- **TASK TO COMPLETE**
Write out again, word for word, the lines below from the line that holds "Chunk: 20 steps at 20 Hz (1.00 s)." through the line that holds "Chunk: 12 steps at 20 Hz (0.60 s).", omitting pictures.

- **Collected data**
◇ ◇ ◇ ◇

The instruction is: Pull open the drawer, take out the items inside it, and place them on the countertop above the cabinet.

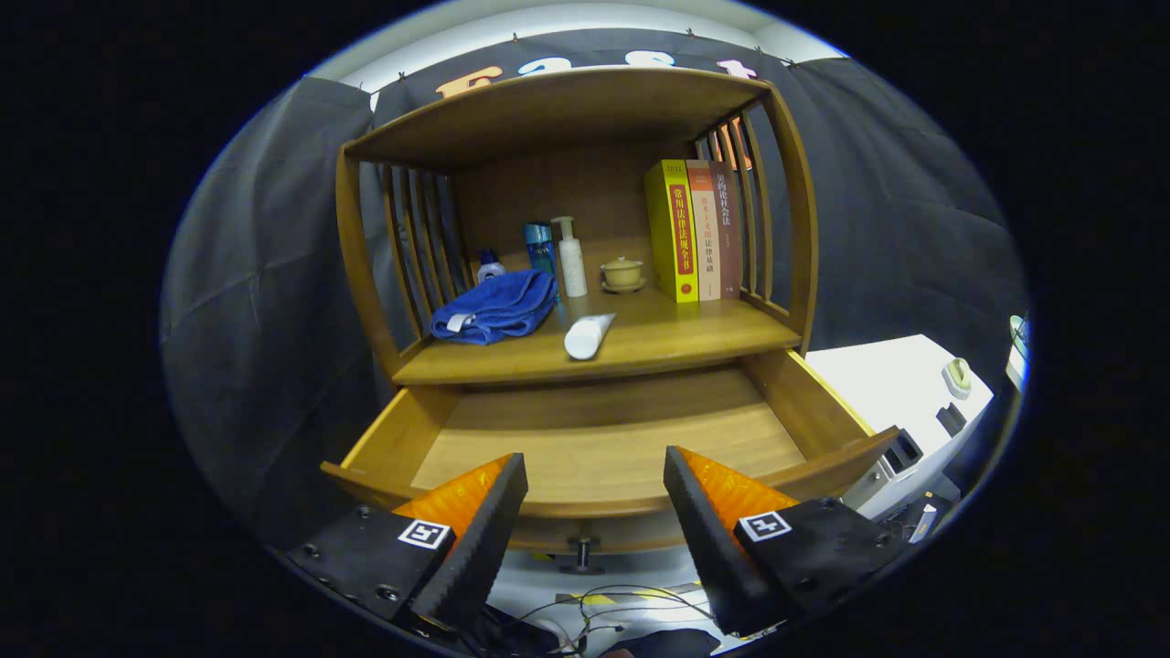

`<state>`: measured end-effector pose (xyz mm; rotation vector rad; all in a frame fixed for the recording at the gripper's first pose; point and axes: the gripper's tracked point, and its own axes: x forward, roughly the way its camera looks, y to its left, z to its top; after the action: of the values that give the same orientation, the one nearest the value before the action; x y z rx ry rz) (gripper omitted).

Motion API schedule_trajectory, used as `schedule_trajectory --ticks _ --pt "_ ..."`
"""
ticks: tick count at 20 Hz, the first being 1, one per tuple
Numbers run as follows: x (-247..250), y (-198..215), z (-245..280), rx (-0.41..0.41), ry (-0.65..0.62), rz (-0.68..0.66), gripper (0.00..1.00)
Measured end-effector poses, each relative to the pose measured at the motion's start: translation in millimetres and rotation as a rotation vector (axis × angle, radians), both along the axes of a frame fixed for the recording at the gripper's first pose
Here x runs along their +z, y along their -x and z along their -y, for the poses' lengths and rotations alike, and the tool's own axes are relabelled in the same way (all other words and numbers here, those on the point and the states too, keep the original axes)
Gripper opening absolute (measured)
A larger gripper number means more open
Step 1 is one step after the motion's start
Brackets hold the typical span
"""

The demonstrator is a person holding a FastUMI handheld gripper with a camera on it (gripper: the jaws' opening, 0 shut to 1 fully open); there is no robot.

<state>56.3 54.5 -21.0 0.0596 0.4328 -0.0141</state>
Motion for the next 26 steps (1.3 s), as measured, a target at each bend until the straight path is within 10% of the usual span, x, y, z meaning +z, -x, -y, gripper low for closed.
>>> schedule_trajectory --ticks 26 --pt "-60.7 -10.5 10.8 -0.029 0.046 0.061 0.99"
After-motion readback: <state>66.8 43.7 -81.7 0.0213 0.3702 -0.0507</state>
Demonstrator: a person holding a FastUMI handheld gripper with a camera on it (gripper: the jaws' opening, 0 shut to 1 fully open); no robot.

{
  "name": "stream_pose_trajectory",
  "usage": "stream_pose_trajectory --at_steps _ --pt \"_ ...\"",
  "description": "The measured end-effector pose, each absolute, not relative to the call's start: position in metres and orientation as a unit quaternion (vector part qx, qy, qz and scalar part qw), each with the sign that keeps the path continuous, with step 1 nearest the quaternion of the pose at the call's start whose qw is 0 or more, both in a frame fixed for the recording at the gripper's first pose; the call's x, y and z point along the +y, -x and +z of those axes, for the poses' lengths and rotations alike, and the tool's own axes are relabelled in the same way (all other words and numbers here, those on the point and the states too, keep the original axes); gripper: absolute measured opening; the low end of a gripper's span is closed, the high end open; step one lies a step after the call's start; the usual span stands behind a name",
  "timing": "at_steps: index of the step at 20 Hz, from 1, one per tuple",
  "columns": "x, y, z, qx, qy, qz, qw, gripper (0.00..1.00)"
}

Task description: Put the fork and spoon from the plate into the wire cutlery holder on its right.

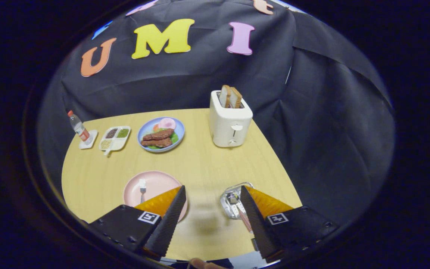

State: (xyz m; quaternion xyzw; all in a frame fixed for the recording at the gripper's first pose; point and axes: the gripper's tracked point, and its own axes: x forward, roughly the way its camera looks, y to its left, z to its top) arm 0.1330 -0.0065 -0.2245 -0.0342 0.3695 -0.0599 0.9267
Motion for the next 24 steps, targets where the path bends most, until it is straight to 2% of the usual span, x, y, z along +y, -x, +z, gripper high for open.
stream_pose_trajectory --at_steps 1,2,14,24 --pt "0.007 -0.13 -0.225 0.36 0.037 -0.053 0.931 0.96" --pt "0.02 -0.128 -0.226 0.353 0.038 -0.047 0.934 0.97" --pt "0.122 -0.108 -0.299 0.371 0.009 -0.015 0.928 0.97" --pt "0.147 -0.113 -0.331 0.349 0.049 0.029 0.935 0.97"
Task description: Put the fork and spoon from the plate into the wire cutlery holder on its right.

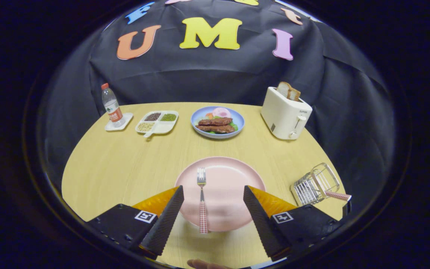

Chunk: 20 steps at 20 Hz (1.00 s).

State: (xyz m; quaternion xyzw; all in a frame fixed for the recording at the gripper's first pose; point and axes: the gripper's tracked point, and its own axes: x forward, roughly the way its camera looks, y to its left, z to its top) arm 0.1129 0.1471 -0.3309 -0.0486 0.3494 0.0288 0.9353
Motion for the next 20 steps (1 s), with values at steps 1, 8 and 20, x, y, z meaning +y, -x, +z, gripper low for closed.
stream_pose_trajectory --at_steps 1,8,20 --pt "0.146 -0.113 -0.342 0.356 0.055 0.029 0.932 0.96" --pt "0.154 -0.12 -0.394 0.401 0.055 0.035 0.914 0.59" --pt "0.153 -0.127 -0.416 0.43 0.065 0.07 0.898 0.07"
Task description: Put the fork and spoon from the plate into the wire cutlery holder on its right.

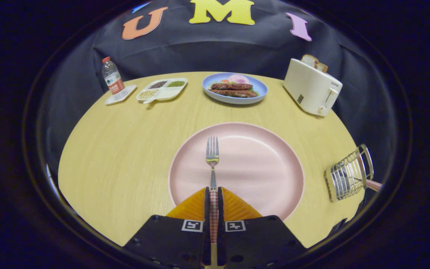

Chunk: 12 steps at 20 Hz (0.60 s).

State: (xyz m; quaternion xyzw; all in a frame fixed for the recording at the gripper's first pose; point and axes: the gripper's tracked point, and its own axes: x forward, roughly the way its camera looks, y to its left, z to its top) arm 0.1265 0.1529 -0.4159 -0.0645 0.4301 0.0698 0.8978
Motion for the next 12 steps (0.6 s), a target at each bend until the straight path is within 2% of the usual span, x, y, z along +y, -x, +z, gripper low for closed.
stream_pose_trajectory --at_steps 1,7,12 --pt "0.152 -0.123 -0.411 0.434 0.067 0.072 0.896 0.03" --pt "0.12 -0.091 -0.37 0.46 0.047 0.106 0.88 0.03" --pt "0.076 -0.094 -0.309 0.44 0.041 0.128 0.888 0.03"
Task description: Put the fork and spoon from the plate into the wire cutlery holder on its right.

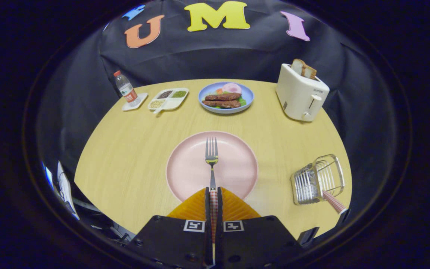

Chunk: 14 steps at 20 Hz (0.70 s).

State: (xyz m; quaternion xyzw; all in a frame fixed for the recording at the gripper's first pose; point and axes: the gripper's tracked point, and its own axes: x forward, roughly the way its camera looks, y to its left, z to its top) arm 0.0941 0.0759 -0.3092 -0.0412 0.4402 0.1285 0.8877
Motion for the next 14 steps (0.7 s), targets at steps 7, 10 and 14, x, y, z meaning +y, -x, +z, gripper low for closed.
stream_pose_trajectory --at_steps 7,10,14 --pt "-0.024 -0.1 -0.231 0.417 0.07 0.138 0.896 0.03" --pt "-0.074 -0.1 -0.218 0.427 0.112 0.124 0.889 0.03" --pt "-0.106 -0.086 -0.218 0.476 0.12 0.137 0.86 0.03"
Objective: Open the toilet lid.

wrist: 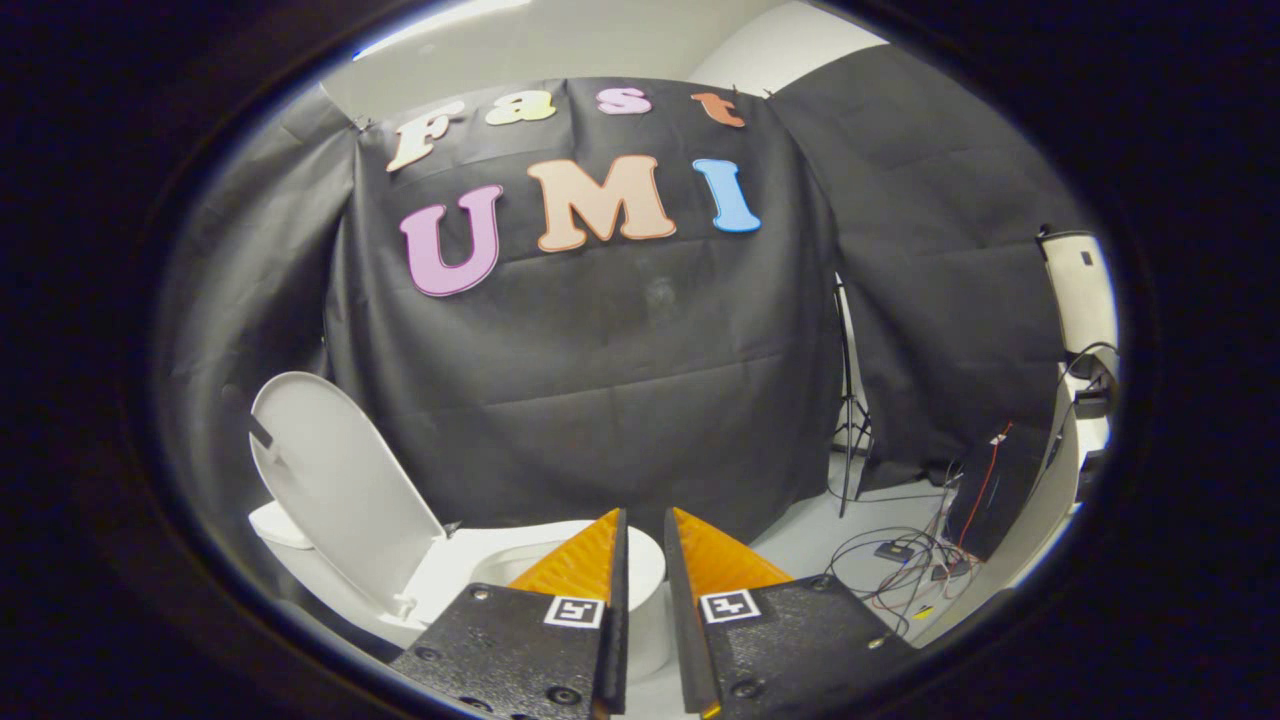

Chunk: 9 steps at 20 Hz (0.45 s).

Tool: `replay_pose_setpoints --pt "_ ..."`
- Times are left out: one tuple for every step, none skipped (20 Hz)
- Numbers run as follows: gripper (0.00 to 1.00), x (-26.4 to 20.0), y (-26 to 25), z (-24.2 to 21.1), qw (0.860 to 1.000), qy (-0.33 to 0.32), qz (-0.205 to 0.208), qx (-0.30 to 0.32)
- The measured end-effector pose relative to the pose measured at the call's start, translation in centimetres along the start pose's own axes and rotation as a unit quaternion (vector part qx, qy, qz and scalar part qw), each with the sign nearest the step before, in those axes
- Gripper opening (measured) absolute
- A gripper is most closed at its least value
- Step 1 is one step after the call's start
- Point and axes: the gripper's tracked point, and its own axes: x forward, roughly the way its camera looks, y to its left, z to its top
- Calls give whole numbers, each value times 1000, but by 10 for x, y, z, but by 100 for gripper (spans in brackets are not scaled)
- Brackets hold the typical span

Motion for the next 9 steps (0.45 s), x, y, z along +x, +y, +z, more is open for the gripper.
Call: replay_pose_setpoints --pt "21 1 -2 -2 1000 5 1 0" --pt "21 2 -2 -3 1000 10 4 0" --pt "21 3 -2 -4 1000 14 7 -3" --pt "21 6 -4 -4 1000 18 11 -6" --pt "21 10 -7 -3 1000 20 14 -7" --pt "21 15 -10 -2 1000 22 19 -7" --pt "21 21 -12 0 999 23 25 -8" --pt "21 29 -16 3 999 20 31 -11" --pt "21 37 -21 7 999 19 41 -13"
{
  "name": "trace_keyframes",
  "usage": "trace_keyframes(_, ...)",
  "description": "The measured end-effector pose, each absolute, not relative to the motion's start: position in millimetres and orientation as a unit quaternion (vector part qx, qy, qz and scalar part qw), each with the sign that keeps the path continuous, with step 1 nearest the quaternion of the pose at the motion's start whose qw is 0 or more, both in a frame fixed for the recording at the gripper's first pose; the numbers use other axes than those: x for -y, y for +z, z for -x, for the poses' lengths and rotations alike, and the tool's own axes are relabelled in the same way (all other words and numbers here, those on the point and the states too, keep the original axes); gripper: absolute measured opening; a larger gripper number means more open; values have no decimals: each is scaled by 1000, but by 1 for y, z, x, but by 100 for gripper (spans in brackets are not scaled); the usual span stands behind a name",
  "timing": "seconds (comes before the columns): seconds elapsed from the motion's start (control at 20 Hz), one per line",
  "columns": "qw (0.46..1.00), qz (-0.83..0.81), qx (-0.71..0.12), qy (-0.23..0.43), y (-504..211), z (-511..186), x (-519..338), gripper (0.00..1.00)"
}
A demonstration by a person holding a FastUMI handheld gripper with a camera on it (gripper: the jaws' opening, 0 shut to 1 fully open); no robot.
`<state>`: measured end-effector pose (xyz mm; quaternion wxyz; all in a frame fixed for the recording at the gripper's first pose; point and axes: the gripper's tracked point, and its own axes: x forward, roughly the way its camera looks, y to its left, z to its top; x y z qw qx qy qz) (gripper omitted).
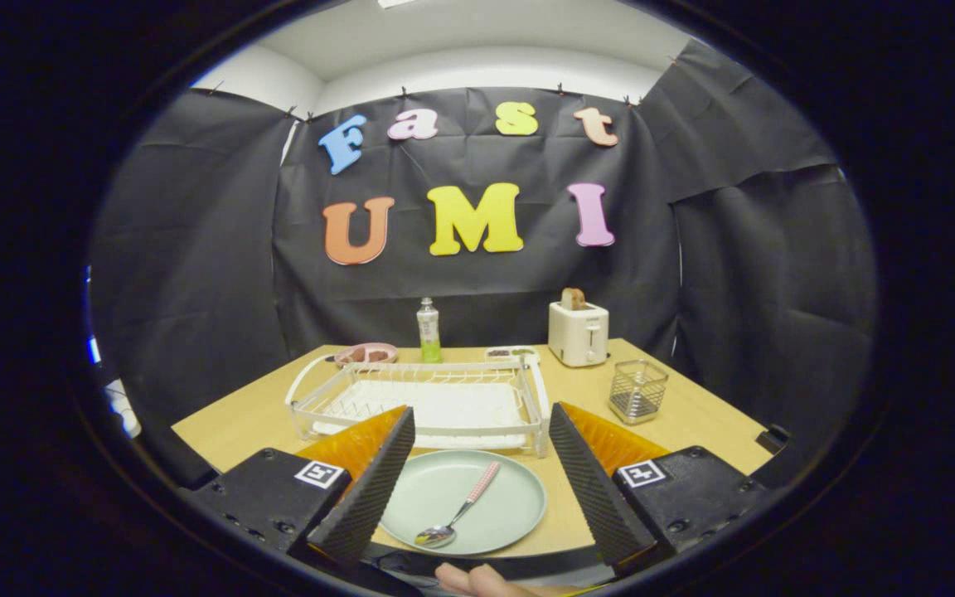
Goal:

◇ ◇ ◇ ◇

- **RESPONSE TO THIS TASK**
Chunk: 20 steps at 20 Hz (1.00 s).

State: (xyz m; quaternion xyzw; all in a frame fixed for the recording at the gripper's first pose; point and axes: the gripper's tracked point, and its own axes: x forward, roughly the way its camera looks, y to its left, z to its top) arm 0.1129 0.1471 -0.3309 -0.0486 0.3494 0.0288 0.9353
Motion for the next 20 steps (1 s), with values at steps 1, 8 and 20, x, y, z meaning +y, -x, +z, gripper low for closed.
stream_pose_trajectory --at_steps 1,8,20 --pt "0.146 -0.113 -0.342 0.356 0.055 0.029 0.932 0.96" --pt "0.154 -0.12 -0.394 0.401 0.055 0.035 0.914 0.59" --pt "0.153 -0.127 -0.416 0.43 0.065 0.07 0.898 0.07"
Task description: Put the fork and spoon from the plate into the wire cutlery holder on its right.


Chunk: 12 steps at 20 Hz (0.60 s).

The answer has now been finished.